_Activity:_ Please retype the data below exactly, stopping after the line with "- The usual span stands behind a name" and skipping every picture.

_Dataset extract:_

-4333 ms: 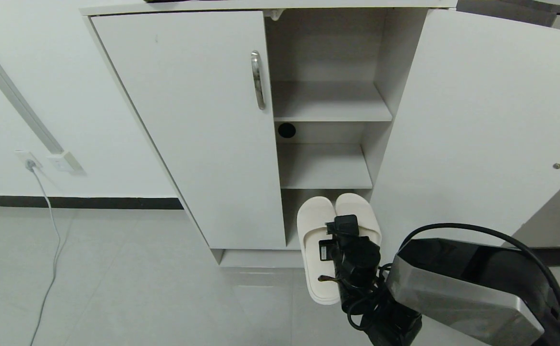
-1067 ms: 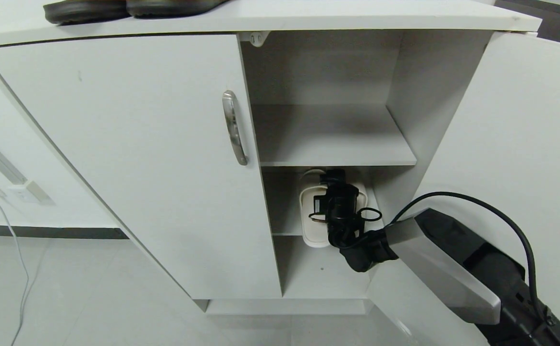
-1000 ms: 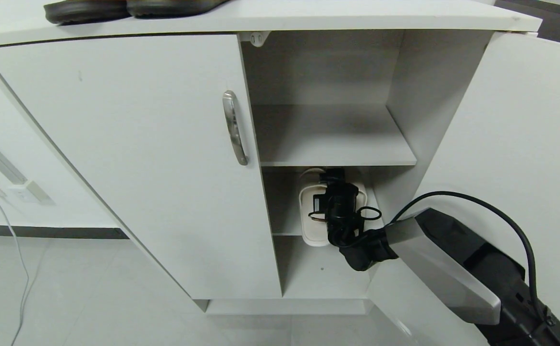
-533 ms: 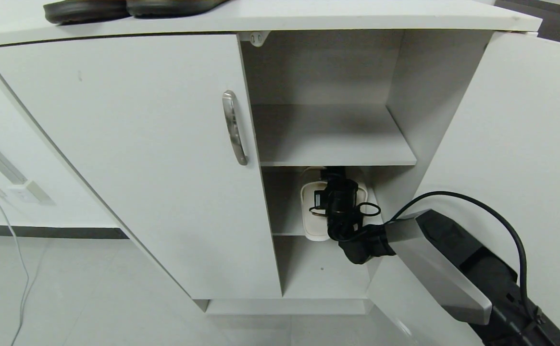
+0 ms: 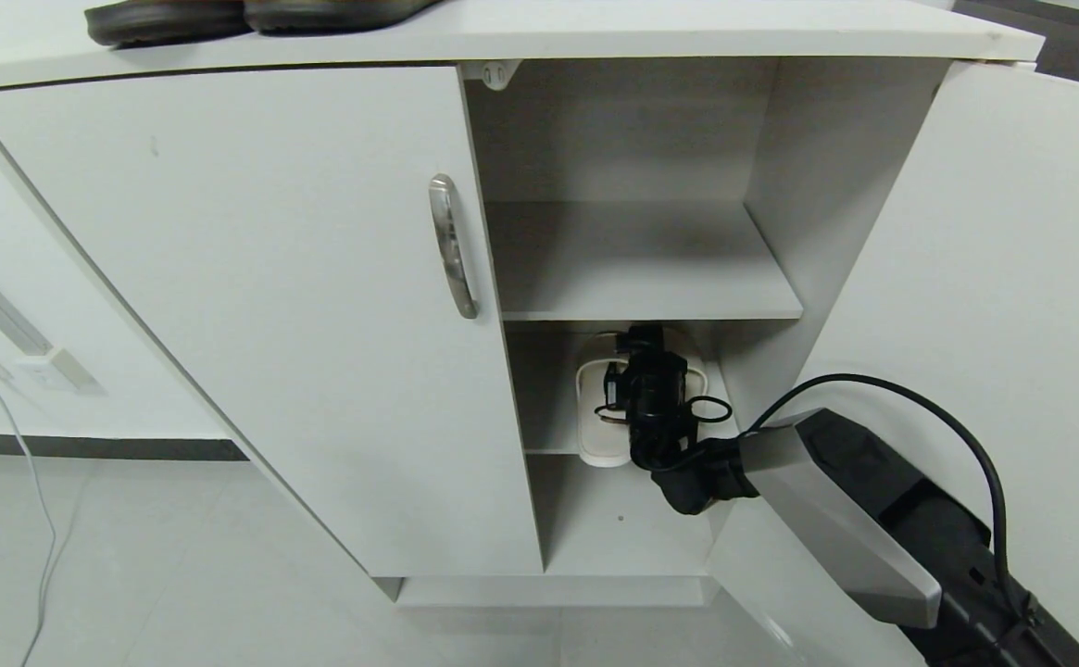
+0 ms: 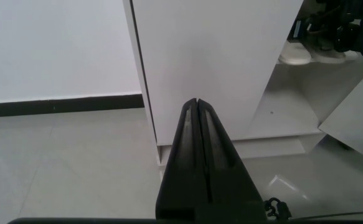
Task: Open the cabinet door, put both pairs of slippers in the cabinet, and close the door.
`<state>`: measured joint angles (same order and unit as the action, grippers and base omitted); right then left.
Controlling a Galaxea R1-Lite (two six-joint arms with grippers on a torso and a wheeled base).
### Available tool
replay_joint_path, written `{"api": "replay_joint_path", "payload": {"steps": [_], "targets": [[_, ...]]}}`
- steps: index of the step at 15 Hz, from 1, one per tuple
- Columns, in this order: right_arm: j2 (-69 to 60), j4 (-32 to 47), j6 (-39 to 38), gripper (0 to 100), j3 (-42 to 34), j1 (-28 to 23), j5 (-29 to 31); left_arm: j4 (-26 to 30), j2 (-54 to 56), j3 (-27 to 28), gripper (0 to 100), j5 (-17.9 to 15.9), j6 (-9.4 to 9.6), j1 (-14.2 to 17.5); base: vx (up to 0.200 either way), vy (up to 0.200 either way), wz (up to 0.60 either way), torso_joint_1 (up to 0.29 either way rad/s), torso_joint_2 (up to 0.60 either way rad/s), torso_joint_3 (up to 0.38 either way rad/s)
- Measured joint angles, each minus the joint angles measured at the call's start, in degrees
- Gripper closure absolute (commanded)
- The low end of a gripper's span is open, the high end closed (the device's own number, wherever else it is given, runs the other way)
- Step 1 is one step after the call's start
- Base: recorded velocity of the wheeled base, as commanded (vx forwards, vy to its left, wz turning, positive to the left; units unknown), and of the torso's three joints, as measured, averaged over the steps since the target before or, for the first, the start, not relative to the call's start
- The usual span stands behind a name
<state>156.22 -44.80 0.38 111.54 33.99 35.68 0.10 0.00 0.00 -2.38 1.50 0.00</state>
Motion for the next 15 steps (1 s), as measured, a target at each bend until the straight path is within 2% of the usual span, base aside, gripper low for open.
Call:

_Exercise output:_
-4333 ms: 
-1067 ms: 
-1000 ms: 
-533 ms: 
+0 ms: 
+0 ms: 
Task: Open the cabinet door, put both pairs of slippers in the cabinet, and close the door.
`<state>`: measured joint angles (same order and unit as the action, grippers and base omitted); right then left.
Controlling a Galaxea R1-Lite (two six-joint arms with grippers on a torso and a wheeled base).
### Available tool
replay_joint_path, written `{"api": "replay_joint_path", "payload": {"steps": [_], "targets": [[_, ...]]}}`
- steps: index of the step at 15 Hz, from 1, one per tuple
- Columns, in this order: right_arm: j2 (-69 to 60), j4 (-32 to 47), j6 (-39 to 38), gripper (0 to 100), j3 (-42 to 34), j1 (-28 to 23), j5 (-29 to 31); left_arm: j4 (-26 to 30), j2 (-54 to 56), j3 (-27 to 28), gripper (0 to 100), j5 (-17.9 to 15.9), j6 (-9.4 to 9.6), j1 (-14.2 to 17.5); base: vx (up to 0.200 either way), vy (up to 0.200 either way), wz (up to 0.60 either way), torso_joint_1 (up to 0.29 either way rad/s), torso_joint_2 (up to 0.60 either way rad/s), torso_joint_3 (up to 0.38 either way rad/s)
- Measured joint angles, each minus the joint angles measured at the call's start, in degrees
- Gripper closure absolute (commanded)
- The low end of a gripper's span is open, the high end closed (the device's own number, wherever else it is given, runs the other way)
- Step 1 is one step after the call's start
- Base: recorded velocity of the wheeled base, as commanded (vx forwards, vy to its left, wz turning, positive to the left; units unknown), and of the torso's three joints, as measured, averaged over the steps since the target before or, for the first, the start, not relative to the call's start
- The usual span stands behind a name

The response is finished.